The primary objective of SUN-to-LIQUID II is to increase the solar reactor energy efficiency to >15% by improving the effective radiative absorption using 3D printed redox materials with optimized structure and reducing sensible heat losses during the temperature swing redox process.

  • A gas-to-liquid plant will be integrated further downstream to convert the solar syngas to fuels. Thereby SUN-to-LIQUID II will advance the European scientific basis and global technological leadership in the area of solar thermochemical fuel conversion.
  • Improving the energy conversion efficiency of the key solar energy conversion step will reduce cost and GHG emissions of solar fuel production in the long-term.
  • The 3D printed structures will be scaled-up from a 5-kW setup in the laboratory to 50 kW in the existing experimental solar facility in Móstoles, Spain, where the complete integrated fuel production chain to solar liquid hydrocarbon fuels from H2O, CO2 and solar energy will be demonstrated.
  • The maturity target of the SUN-to-LIQUID II is to demonstrate the innovative fuel production process up to validation in relevant environment. This goal will be achieved by the following specific objectives:

Specific objectives:

Optimization and enhancement of a high-flux solar concentrating heliostat and tower system
  • Optical optimization of solar system and reactor design: Enhancement of pointing accuracy, stability and focus of ultra-modular high-flux concentrating system to deliver on average onto receiver aperture 1,500-2,000 kW/m2. This increases the contribution of the renewable solar resource, the number of hours of robust and stable operation of the reactor, decreases heat losses and enhances the amount of redox material undergoing reduction and, consequently, the specific yield.

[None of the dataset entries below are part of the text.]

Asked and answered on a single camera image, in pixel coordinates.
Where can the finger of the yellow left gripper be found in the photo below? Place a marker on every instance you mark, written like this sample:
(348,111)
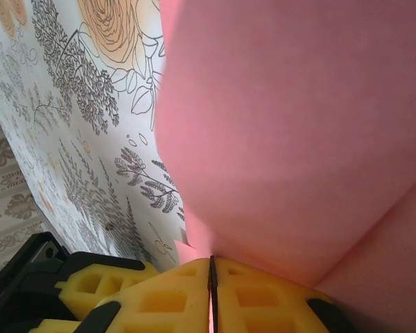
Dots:
(90,284)
(55,327)

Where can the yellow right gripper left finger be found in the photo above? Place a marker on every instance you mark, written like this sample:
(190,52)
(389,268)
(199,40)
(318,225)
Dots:
(163,301)

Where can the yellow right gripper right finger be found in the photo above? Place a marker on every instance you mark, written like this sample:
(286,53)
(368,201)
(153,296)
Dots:
(260,301)

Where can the floral printed table cover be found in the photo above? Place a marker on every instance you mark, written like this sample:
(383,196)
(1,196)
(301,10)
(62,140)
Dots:
(73,138)

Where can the pink cloth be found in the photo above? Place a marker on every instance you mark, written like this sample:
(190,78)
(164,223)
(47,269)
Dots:
(281,138)

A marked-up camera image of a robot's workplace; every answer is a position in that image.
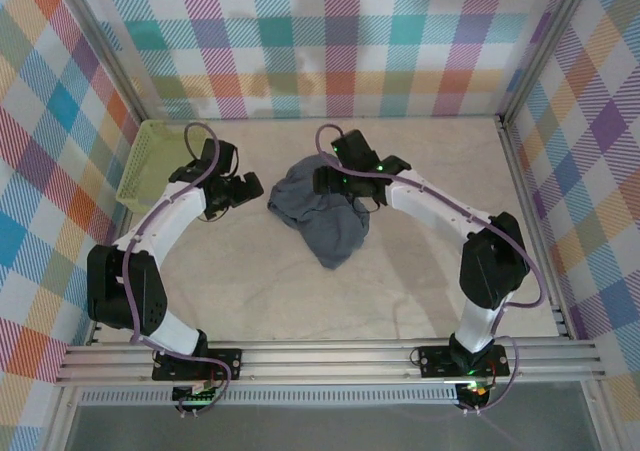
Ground grey t-shirt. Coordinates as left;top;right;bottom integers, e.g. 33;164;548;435
267;154;372;271

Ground light green perforated basket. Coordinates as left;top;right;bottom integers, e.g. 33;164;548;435
115;119;204;216

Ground small circuit board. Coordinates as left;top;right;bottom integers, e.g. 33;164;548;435
457;379;491;403
172;383;222;406

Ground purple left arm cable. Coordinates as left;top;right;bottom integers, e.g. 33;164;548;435
122;122;234;415

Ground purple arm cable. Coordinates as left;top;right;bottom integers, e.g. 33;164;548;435
314;124;546;415
122;122;234;415

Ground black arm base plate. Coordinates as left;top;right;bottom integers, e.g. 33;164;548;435
417;344;511;378
151;348;244;383

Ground aluminium front rail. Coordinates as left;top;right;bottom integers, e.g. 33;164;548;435
53;338;607;388

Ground aluminium frame post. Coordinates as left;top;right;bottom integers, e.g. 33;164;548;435
47;0;154;125
496;0;600;125

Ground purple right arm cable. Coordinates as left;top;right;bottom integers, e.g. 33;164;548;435
314;124;546;415

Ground grey slotted cable duct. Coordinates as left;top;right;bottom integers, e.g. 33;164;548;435
78;388;460;407

Demonstration of enhanced yield from novel 3D structured chemically active redox materials
  • Advanced computer-aided-designed redox structures overcome the inhomogeneous radiative absorption and temperature distribution during the heated-up phase in the reduction step. To reach a higher yield of high-quality fuel, SUN-to-LIQUID II introduces novel 3D-printed hierarchically structured redox materials with optimized porosity gradient for thermochemical cycling.

Advanced solar reactor with integrated high-temperature heat recovery achieving record-high solar thermochemical reactor efficiency
  • An advanced solar reactor concept will foster the development of the technological pathway, with integrated heat recuperation to be designed, constructed and tested in field at the research facility in Móstoles. The new solar reactor will apply novel 3D structured reactants (Objective 2) with increased specific yield, regenerating heat from the solid redox material by integrating a heat recovery system, and reduce heat losses with an aperture cover during cool down and oxidation.

Preparing commercial exploitation of solar thermochemical fuels
  • Integrating a Fischer-Tropsch plant demonstrates the entire path from sunlight, water and CO2 to hydrocarbon fuel, and especially jet fuel, delivering technology for longer-term needs for renewable fuels in energy and transport. In addition, scale-up modeling of a multi-megawatt plant and system-level analyses provide decision support for commercial exploitation. The analyses identify cost and emission reduction potentials, systemic constraints as well as risks towards attaining selected SDGs with a sustainable, secure and competitive hydrocarbon fuel supply.